-- The problem --
With the pictures removed, write out the full listing below exactly.
::::
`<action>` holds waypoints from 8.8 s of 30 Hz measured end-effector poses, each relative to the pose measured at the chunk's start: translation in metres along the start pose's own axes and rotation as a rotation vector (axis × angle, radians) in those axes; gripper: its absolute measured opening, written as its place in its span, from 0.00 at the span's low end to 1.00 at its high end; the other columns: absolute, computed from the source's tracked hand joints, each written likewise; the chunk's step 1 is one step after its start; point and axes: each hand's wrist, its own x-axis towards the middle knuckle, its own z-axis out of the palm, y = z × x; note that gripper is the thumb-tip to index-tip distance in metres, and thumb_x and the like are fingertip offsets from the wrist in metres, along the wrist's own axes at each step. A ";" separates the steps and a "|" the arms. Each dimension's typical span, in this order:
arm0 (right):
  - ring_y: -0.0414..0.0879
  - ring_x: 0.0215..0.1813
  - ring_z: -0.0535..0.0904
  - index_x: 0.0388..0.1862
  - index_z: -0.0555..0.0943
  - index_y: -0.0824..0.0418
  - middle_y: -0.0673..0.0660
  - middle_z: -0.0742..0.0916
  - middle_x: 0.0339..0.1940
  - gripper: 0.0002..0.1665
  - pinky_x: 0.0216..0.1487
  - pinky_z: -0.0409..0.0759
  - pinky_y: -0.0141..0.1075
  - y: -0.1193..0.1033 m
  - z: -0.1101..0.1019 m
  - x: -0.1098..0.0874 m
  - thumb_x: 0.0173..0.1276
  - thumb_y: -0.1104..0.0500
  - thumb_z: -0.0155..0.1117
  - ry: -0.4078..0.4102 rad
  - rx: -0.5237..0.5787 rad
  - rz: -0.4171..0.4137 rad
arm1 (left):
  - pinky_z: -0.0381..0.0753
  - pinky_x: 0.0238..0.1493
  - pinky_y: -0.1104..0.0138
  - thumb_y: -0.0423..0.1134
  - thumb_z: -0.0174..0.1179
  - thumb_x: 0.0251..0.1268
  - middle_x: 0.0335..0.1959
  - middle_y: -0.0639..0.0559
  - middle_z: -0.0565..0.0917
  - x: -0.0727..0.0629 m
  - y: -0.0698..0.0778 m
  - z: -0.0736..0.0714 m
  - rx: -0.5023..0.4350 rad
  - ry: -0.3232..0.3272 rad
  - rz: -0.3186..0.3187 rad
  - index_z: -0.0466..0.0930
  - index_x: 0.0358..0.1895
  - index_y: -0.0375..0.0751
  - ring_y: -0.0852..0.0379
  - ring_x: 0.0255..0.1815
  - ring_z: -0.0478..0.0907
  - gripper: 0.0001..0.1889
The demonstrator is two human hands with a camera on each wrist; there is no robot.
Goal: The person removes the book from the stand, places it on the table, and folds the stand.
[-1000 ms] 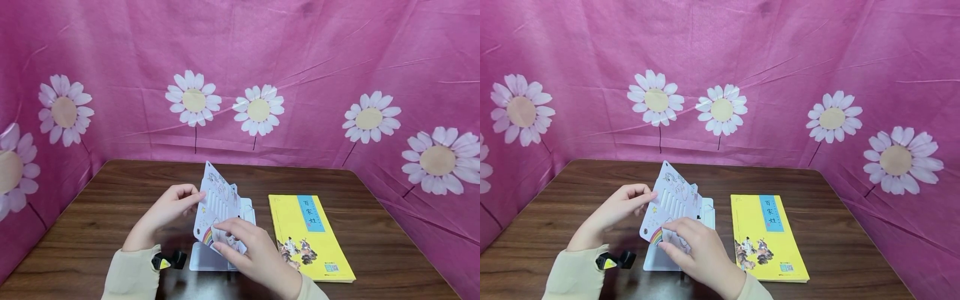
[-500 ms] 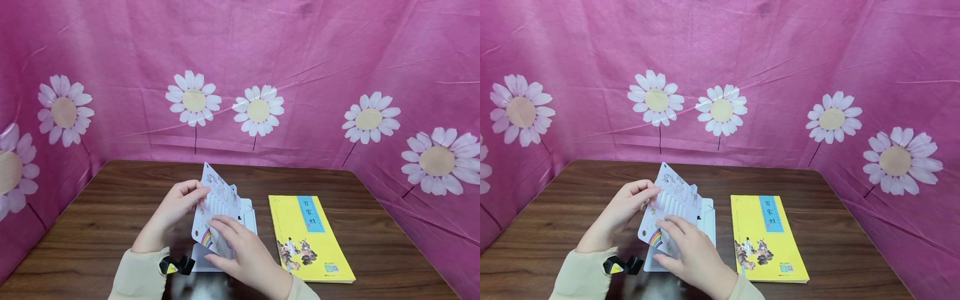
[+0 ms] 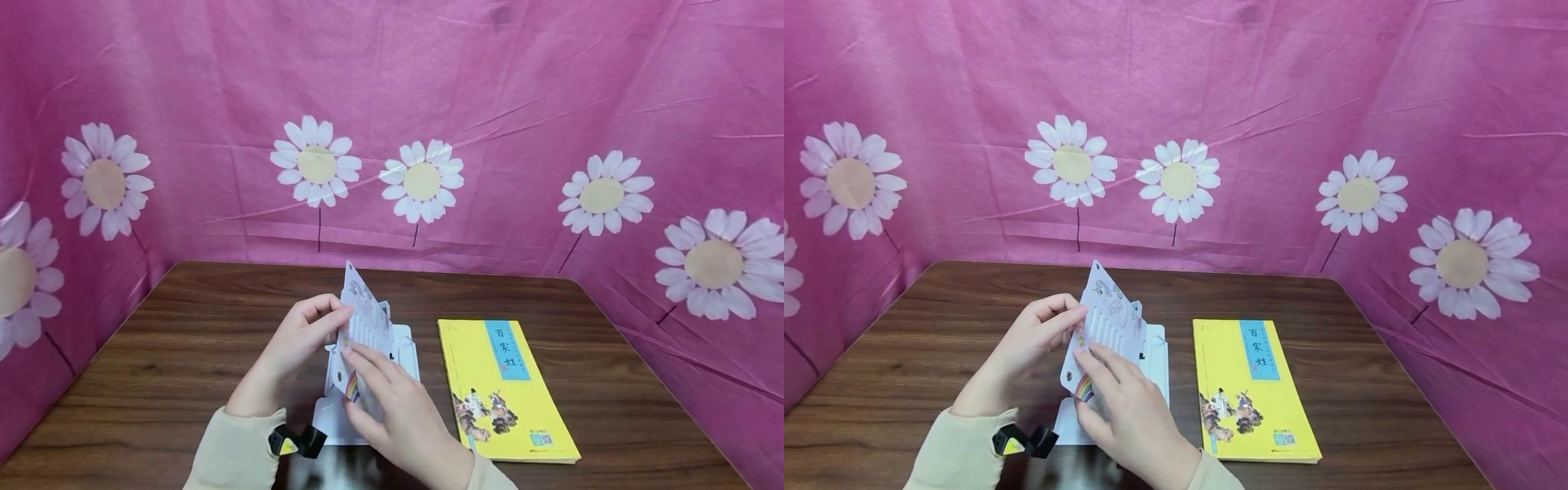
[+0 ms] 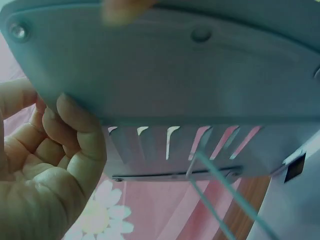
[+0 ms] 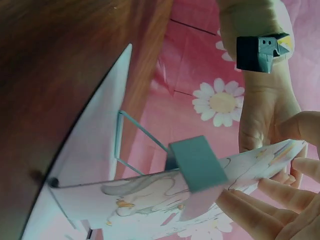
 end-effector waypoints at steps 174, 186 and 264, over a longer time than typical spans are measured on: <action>0.42 0.37 0.77 0.58 0.77 0.56 0.59 0.87 0.43 0.14 0.36 0.77 0.32 0.043 -0.051 0.009 0.76 0.60 0.54 0.133 0.507 0.560 | 0.84 0.40 0.62 0.50 0.53 0.75 0.43 0.44 0.85 -0.001 -0.007 0.020 0.298 -0.283 -0.241 0.77 0.59 0.35 0.54 0.35 0.80 0.22; 0.43 0.23 0.74 0.65 0.74 0.58 0.60 0.79 0.29 0.21 0.24 0.77 0.34 0.038 -0.051 0.011 0.76 0.59 0.56 0.060 0.555 0.542 | 0.84 0.36 0.62 0.49 0.54 0.75 0.40 0.45 0.83 -0.004 0.007 0.036 0.294 -0.301 -0.193 0.70 0.66 0.37 0.55 0.31 0.80 0.25; 0.44 0.26 0.72 0.28 0.82 0.57 0.51 0.78 0.22 0.10 0.26 0.69 0.34 0.081 0.002 -0.014 0.65 0.53 0.70 -0.640 0.262 0.760 | 0.83 0.20 0.58 0.49 0.47 0.78 0.32 0.48 0.85 -0.031 0.007 -0.042 0.164 -0.293 -0.394 0.77 0.43 0.27 0.56 0.26 0.83 0.23</action>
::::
-- Exercise solution --
`<action>` holds waypoints from 8.8 s of 30 Hz measured end-effector poses, each relative to the pose measured at the chunk's start: translation in metres along the start pose's own axes and rotation as a rotation vector (axis × angle, radians) in those axes; gripper: its absolute measured opening, written as its place in its span, from 0.00 at the span's low end to 1.00 at its high end; the other columns: absolute, computed from the source's tracked hand joints, each written likewise; the chunk's step 1 is one step after its start; point and axes: each hand's wrist, its own x-axis towards the middle knuckle, its own z-axis out of the palm, y = z × x; note that gripper is the thumb-tip to index-tip distance in metres, and thumb_x and the like are fingertip offsets from the wrist in metres, along the wrist's own axes at each step. A ";" separates the steps and a "|" the arms. Each dimension's typical span, in this order:
arm0 (right):
  - ring_y: -0.0414..0.0879
  - ring_x: 0.0215..0.1813
  - ring_z: -0.0535..0.0904
  - index_x: 0.0388..0.1862
  - index_z: -0.0555..0.0943
  - index_y: -0.0824..0.0418
  - middle_y: -0.0673..0.0660
  - middle_z: -0.0742..0.0916
  - middle_x: 0.0339..0.1940
  - gripper: 0.0002..0.1665
  - pinky_x: 0.0216..0.1487
  - pinky_z: -0.0409..0.0759
  - pinky_y: -0.0141..0.1075
  - y: -0.1193..0.1033 m
  - z: -0.1101..0.1019 m
  - x: -0.1098..0.0874 m
  - thumb_x: 0.0173..0.1276
  - thumb_y: -0.1104..0.0500
  - thumb_z: -0.0155..0.1117
  - ry: -0.4078..0.4102 rad
  - rx: -0.5237..0.5787 rad
  - rz: -0.4171..0.4137 rad
arm1 (left):
  - pinky_z: -0.0381..0.0753
  - pinky_x: 0.0238..0.1493
  - pinky_y: -0.1104..0.0138
  - thumb_y: -0.0423..0.1134
  - thumb_z: -0.0174..0.1179
  - thumb_x: 0.0251..0.1268
  - middle_x: 0.0335..0.1959
  - middle_y: -0.0639..0.0559
  - middle_z: -0.0565..0.0917
  - x: -0.0727..0.0629 m
  - y: -0.0698..0.0778 m
  - z: -0.0736..0.0714 m
  - rx: -0.5023..0.4350 rad
  - ry: -0.3232..0.3272 rad
  - rz: -0.3186..0.3187 rad
  - index_z: -0.0466..0.0930
  - index_x: 0.0358..0.1895
  - index_y: -0.0375..0.0751
  - ring_y: -0.0852..0.0379
  - ring_x: 0.0255..0.1815
  - ring_z: -0.0478..0.0907
  - gripper: 0.0001..0.1889
The demonstrator is two human hands with a camera on each wrist; there is no robot.
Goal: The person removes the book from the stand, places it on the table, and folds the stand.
[-1000 ms] 
[-500 ms] 
[+0 ms] 
[+0 ms] 
[+0 ms] 
 end-effector waypoints at steps 174, 186 and 264, over a longer time than typical spans are measured on: <action>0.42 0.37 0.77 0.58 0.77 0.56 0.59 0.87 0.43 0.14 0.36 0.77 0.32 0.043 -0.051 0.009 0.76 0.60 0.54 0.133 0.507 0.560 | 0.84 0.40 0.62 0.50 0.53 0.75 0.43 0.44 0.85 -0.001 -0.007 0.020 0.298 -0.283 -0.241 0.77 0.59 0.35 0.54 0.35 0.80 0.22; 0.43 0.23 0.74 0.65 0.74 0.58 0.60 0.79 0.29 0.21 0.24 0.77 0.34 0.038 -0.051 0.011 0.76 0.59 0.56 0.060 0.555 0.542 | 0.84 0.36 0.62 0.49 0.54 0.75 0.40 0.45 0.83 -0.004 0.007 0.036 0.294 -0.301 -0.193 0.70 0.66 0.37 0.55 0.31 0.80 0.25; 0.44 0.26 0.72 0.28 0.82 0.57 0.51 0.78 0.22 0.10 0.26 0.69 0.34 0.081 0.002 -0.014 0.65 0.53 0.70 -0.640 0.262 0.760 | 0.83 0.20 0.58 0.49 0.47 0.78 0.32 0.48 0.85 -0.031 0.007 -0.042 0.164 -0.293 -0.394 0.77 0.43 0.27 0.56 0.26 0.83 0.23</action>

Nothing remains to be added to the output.